• Entries supplied

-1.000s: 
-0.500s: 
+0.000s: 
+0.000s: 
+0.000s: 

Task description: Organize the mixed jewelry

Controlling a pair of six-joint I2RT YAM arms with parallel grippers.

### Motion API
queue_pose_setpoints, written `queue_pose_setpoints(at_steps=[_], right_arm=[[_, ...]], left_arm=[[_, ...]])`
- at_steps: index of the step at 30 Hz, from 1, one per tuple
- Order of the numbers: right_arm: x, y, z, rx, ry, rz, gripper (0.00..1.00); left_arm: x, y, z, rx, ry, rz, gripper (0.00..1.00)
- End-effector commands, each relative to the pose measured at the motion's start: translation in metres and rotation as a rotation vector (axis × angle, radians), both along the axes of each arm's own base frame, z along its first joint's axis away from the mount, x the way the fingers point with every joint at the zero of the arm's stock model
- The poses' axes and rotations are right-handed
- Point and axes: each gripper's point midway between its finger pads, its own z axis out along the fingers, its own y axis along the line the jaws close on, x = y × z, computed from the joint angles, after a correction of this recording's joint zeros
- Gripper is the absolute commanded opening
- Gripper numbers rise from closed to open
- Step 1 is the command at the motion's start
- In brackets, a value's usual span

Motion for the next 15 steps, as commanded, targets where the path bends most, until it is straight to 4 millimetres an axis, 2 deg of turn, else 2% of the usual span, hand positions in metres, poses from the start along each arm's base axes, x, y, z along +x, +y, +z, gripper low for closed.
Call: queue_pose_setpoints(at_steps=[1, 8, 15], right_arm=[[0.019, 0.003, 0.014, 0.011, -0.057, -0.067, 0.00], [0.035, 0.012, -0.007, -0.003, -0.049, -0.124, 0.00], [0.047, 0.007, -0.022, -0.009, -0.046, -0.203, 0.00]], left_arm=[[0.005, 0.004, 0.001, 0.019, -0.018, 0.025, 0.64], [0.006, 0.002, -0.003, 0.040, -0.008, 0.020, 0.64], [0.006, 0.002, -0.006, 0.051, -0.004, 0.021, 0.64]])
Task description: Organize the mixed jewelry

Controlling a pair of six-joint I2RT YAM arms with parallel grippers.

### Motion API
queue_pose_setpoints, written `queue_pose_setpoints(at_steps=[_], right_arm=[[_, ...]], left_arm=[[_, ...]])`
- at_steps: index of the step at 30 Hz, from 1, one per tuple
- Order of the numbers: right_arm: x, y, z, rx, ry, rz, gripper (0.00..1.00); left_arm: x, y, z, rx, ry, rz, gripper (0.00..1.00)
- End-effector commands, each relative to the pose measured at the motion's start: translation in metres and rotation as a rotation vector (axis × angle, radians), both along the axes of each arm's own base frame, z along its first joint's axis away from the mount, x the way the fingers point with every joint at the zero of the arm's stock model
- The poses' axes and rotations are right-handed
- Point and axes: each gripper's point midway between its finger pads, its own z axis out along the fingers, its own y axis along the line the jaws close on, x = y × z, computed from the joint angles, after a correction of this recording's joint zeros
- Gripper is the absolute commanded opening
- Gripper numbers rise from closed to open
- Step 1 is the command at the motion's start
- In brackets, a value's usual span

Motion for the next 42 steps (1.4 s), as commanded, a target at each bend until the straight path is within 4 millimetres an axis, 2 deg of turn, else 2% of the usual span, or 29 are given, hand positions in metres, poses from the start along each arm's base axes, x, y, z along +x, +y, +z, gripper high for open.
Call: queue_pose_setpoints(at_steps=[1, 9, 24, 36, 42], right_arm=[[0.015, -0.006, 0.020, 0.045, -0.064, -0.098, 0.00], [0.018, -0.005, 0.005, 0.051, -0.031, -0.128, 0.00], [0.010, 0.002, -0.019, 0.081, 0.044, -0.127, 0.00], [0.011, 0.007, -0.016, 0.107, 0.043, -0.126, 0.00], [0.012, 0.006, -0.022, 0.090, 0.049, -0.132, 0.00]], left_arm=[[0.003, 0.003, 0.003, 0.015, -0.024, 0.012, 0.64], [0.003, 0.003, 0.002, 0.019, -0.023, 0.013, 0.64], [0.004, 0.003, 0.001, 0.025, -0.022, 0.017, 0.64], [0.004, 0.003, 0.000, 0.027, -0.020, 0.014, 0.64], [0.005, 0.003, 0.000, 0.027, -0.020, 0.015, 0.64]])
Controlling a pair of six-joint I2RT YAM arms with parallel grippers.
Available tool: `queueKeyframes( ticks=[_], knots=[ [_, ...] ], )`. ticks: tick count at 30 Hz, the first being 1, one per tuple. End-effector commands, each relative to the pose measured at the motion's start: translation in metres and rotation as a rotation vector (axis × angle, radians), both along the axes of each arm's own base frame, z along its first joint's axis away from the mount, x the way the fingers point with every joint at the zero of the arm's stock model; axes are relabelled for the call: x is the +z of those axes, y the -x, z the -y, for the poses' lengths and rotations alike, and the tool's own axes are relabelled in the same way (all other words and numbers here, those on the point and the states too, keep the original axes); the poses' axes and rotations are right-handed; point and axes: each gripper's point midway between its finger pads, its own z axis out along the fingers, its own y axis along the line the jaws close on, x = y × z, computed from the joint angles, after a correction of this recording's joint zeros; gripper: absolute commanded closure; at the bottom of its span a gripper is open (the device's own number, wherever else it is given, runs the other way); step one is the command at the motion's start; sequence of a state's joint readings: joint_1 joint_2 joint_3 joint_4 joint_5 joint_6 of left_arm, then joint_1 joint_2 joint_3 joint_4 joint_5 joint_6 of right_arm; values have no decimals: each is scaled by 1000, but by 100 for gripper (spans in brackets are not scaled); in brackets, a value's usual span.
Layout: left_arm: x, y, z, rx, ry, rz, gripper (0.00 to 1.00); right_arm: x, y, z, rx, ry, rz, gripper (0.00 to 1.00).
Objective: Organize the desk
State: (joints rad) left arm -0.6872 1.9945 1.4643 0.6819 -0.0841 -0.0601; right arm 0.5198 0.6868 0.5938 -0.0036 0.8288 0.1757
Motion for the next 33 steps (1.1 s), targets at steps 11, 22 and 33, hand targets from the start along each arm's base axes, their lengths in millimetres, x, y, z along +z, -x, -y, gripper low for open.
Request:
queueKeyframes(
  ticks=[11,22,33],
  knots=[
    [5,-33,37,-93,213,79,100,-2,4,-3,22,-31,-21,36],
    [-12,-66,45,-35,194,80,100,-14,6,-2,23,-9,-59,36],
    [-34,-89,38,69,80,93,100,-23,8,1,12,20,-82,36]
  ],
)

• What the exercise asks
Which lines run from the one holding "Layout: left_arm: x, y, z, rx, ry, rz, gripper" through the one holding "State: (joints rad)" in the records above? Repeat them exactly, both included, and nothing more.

• Result for this task
Layout: left_arm: x, y, z, rx, ry, rz, gripper (0.00 to 1.00); right_arm: x, y, z, rx, ry, rz, gripper (0.00 to 1.00).
Objective: Organize the desk
State: (joints rad) left arm -0.6872 1.9945 1.4643 0.6819 -0.0841 -0.0601; right arm 0.5198 0.6868 0.5938 -0.0036 0.8288 0.1757

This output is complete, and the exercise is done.